Tanium is facing employee unrest and an executive exodus - pinewurst
https://www.bloomberg.com/news/articles/2017-04-13/tanium-s-family-empire-is-in-crisis
======
papabrown
While stealing the employee stock options is beyond pale, the real issue is
what the working environment must be like there. I was in a similar situation
many years ago with a completely corrupt management team. My boss and I got
off on the wrong foot when he asked me to lie about another employee he wanted
to fire and I refused (which led to him then trying to find people to dish
dirt on me so he could fire me).

The CEO and president were fully aware this kind of stuff was going on but
looked the other way because he was producing the results they wanted to see
(they weren't exactly clean either and several years later were both indicted
on criminal charges).

I saw multiple people break down in tears due to the pressure he put on them.
Everyone was stressed out all the time. People were constantly in poor health
due to the stress. Backstabbing was normal operating procedure just to stay
off the hit list. People would doing anything to suck up to the boss so they
could keep their job another week, or month, or quarter hoping things would
get better.

After I left the company I couldn't believe I put up with that.

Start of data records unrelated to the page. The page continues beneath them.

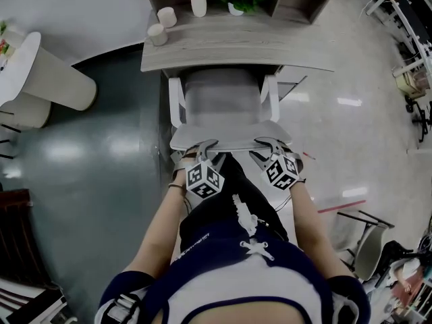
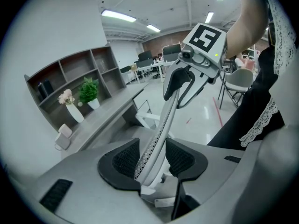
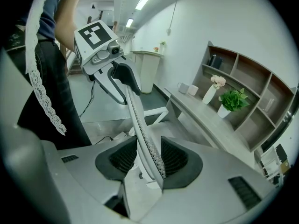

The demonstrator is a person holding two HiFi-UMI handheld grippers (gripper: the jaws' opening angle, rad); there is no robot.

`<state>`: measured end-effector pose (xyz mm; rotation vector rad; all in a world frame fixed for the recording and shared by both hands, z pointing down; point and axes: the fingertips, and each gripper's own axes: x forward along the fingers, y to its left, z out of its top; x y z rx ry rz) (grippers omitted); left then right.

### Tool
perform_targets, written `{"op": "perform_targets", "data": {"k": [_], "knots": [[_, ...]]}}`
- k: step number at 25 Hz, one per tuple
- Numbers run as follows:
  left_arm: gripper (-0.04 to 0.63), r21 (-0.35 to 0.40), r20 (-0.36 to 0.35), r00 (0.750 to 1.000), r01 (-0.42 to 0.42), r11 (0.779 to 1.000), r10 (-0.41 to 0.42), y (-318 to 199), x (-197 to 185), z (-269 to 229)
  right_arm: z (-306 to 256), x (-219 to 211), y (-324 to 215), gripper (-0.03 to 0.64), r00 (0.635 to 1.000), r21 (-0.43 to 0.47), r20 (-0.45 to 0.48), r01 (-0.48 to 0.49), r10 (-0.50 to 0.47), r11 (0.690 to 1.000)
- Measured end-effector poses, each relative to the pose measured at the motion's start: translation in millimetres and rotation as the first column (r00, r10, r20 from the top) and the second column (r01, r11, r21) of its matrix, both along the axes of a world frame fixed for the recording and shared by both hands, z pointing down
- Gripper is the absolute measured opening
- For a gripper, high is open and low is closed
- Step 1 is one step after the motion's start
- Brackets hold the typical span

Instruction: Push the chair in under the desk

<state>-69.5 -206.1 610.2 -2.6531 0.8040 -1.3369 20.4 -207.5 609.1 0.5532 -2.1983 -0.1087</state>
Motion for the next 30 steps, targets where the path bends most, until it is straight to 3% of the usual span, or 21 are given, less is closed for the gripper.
{"op": "perform_targets", "data": {"k": [16, 30], "knots": [[0.170, 0.051, -0.011, 1.000, -0.022, 0.998, 0.023, 0, 6, -3, 0, 6, -5, 0.152, 1.000, 0.002, 0.000, -0.018, 0.018, 1.000], [0.163, 0.053, -0.015, 0.998, -0.053, 0.997, 0.053, -11, 2, -4, 0, 3, -15, 0.152, 0.999, -0.051, -0.010, -0.043, 0.042, 0.998]]}}
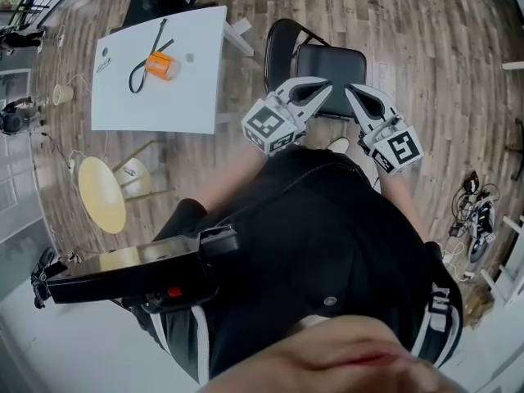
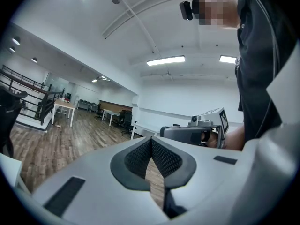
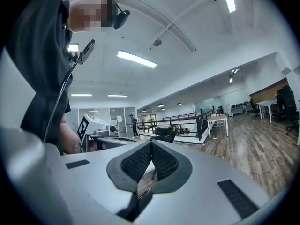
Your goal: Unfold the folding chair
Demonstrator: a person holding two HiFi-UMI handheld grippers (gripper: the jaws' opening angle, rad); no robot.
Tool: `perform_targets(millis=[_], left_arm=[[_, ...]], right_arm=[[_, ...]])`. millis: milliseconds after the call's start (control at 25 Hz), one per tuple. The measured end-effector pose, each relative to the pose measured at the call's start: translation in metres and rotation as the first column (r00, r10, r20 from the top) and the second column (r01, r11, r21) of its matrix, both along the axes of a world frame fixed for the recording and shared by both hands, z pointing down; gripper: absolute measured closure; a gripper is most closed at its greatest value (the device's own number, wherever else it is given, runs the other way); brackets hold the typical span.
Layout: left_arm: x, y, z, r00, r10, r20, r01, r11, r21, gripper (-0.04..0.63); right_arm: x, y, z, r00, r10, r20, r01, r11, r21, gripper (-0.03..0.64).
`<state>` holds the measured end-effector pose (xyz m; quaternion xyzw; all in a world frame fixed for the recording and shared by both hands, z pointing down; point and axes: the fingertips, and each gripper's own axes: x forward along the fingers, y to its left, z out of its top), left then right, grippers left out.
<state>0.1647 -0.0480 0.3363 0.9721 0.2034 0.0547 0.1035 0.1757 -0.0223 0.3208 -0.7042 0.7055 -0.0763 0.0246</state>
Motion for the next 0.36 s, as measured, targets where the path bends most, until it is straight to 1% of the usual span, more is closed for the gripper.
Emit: perform_targets(millis=[120,360], left_arm=[[-0.002,0.001,0.001,1.000,0.003,-0.001,-0.003,1.000,0.021,0.591],[-0.006,0.001,-0.006,1.000,0.002,-0.028,-0.001,1.000,0.020,0.592]], right_arm=[[-0.003,-0.004,0.001,1.000,0.000,0.007,0.000,1.000,0.002,0.609],[-0.012,-0.010,0.001,1.000,-0.018,-0.006,0.018,1.000,0.002,0.609]])
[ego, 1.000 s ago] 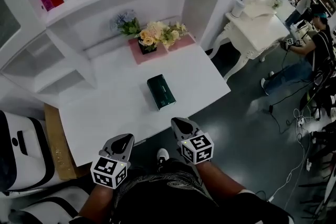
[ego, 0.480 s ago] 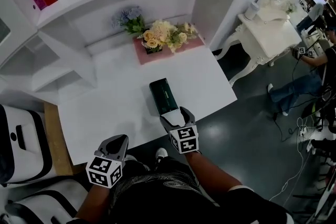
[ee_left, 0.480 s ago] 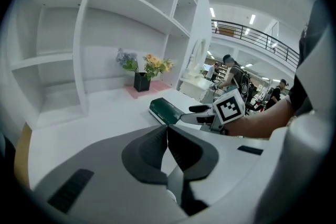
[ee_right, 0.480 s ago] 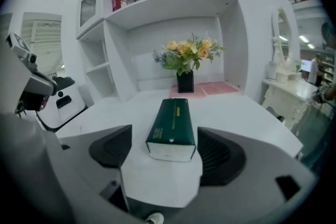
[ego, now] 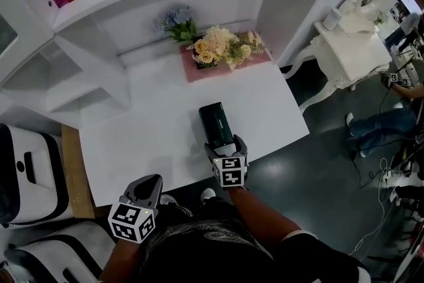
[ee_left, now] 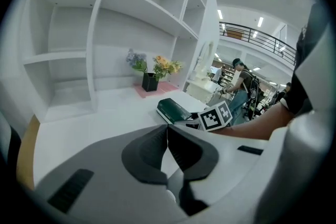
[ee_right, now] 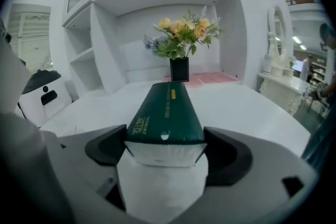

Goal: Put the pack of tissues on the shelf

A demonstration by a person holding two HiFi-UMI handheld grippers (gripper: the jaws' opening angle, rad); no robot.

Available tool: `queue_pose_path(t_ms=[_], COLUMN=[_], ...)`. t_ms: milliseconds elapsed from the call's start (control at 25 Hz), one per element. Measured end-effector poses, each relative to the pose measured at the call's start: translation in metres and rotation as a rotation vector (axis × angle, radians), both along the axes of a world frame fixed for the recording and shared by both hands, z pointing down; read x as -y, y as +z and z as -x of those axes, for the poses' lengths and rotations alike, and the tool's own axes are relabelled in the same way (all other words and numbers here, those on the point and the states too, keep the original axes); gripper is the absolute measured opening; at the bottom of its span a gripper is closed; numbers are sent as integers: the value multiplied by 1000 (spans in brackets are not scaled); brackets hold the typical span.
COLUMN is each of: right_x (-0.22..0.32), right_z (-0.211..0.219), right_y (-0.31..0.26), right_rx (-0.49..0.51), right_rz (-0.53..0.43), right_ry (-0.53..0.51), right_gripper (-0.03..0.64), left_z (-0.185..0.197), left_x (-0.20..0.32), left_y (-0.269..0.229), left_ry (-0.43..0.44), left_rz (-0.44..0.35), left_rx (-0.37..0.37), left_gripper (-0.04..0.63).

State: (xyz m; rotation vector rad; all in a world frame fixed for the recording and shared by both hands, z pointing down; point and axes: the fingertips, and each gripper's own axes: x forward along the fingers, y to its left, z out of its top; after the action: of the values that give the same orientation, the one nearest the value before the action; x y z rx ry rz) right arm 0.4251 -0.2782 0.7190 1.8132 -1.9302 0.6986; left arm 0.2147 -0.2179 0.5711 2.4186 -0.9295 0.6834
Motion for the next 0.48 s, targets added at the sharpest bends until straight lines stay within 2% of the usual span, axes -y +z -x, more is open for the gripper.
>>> queue_pose_path(t_ms=[200, 360, 480], right_x=[4, 6, 9], right_z=[0, 1, -1], right_y=[11, 19, 20], right_rx=[-103, -81, -102], right_rz=[-9, 0, 12], right_ry=[-30, -43, -51], right_gripper=[449, 451, 449], left_z=[14, 24, 25], left_x=[1, 4, 5], left_y=[1, 0, -2], left_ry=[-39, -64, -72], left_rz=[2, -6, -15], left_rx=[14, 18, 13], left_gripper=[15, 15, 15])
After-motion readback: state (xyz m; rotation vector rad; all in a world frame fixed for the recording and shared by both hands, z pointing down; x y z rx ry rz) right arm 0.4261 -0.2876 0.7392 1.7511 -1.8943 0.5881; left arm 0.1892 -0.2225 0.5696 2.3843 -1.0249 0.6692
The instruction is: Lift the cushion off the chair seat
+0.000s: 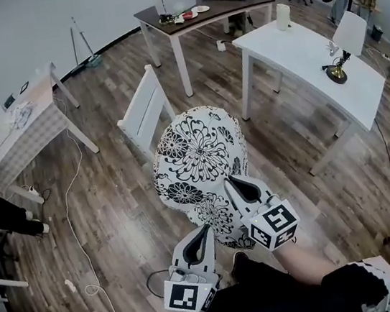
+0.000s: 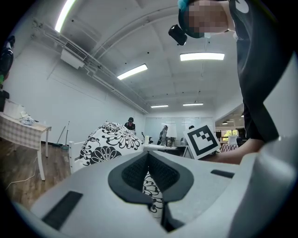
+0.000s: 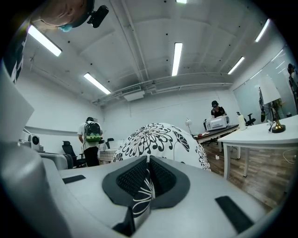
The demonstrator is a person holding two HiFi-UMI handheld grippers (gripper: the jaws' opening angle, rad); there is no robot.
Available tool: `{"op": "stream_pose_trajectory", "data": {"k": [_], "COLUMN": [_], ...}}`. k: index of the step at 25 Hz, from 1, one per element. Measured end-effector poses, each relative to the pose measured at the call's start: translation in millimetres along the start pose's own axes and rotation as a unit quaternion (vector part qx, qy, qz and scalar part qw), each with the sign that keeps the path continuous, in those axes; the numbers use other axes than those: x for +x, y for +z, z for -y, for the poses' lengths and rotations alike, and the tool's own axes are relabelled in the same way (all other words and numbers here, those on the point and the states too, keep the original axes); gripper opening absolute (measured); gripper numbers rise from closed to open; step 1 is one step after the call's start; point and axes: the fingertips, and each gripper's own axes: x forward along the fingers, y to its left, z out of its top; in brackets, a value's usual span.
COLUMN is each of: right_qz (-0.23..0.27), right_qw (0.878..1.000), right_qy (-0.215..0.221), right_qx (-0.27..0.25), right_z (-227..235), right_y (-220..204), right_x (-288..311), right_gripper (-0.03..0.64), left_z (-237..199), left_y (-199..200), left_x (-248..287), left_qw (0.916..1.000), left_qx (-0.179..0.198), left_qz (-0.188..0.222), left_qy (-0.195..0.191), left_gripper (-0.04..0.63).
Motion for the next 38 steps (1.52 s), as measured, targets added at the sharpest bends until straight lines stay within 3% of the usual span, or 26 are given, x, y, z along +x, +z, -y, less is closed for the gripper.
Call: {"op": "stream_pose_trajectory", "data": {"k": [7,24,33,38], "right_qz": [-0.007,0.013,0.028,0.030], "right_qw": [1.000,1.000,0.999,0.999], "right_qy": [0.003,-0.014,-0.019,-0.019], "right_qx": [0.003,0.006,0.014,0.013], "right_z": [-30,-127,-139,-140], "right_y": [15,3,-2,2], "right_x": [-23,-97,-156,-162], "right_gripper": [0.032,0.032,0.032,0.032], "left_z": [14,38,81,83], "left_y": [22,14,1,8], "left_x": [-33,-153,-178,-178], "left_qw": [1.0000,1.0000,1.0000,0.9999], "left_qx": [-0.001,-0.004,0.002,0.004], "left_qz": [-0.004,-0.001,0.001,0.007], "left_qy": [0.006,0.006,-0.005,-0.006], "left_gripper": [0.000,0.000,0.000,0.000]}}
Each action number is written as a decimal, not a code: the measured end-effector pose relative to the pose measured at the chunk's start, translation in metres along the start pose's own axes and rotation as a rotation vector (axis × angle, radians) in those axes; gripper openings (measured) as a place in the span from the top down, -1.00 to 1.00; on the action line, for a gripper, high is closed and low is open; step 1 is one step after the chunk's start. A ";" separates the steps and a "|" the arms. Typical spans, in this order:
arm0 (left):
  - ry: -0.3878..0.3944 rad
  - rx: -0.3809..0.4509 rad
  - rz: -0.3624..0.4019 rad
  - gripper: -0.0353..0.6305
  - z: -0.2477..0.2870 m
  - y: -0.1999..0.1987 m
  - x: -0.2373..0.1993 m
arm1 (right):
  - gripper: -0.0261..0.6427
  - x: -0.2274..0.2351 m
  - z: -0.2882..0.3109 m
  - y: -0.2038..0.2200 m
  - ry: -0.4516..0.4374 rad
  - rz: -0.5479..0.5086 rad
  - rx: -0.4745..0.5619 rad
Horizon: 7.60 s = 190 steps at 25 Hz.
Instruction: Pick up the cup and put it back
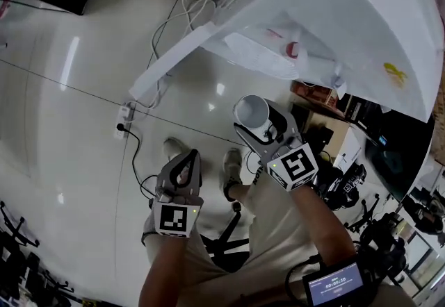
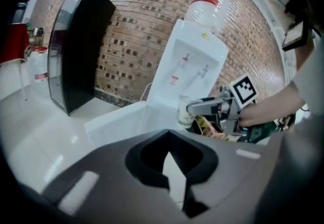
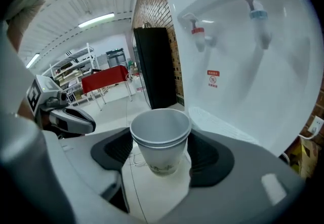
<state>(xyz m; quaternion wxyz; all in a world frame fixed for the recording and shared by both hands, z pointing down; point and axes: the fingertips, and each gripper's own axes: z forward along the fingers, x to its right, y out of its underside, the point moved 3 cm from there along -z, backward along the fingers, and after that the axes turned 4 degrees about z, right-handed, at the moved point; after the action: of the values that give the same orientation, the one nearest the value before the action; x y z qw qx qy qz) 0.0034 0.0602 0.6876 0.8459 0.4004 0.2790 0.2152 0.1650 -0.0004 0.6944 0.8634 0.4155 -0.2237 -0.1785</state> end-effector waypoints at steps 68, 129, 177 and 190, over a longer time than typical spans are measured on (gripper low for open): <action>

My health was
in the toilet. Mentally I was wasted. I remember at my next job constantly
worrying that everyone who was being nice to me was setting me up. I parsed
every word people said to me looking for a trap. It took me a full year before
I could sleep more than four hours a night.

The ones who have left or were let go are the lucky ones. The stock can't be
worth the physical and emotional damage.

I've worked in a lot of high pressure jobs before that one and since then but
that place will always stand out as the most damaging period in my life.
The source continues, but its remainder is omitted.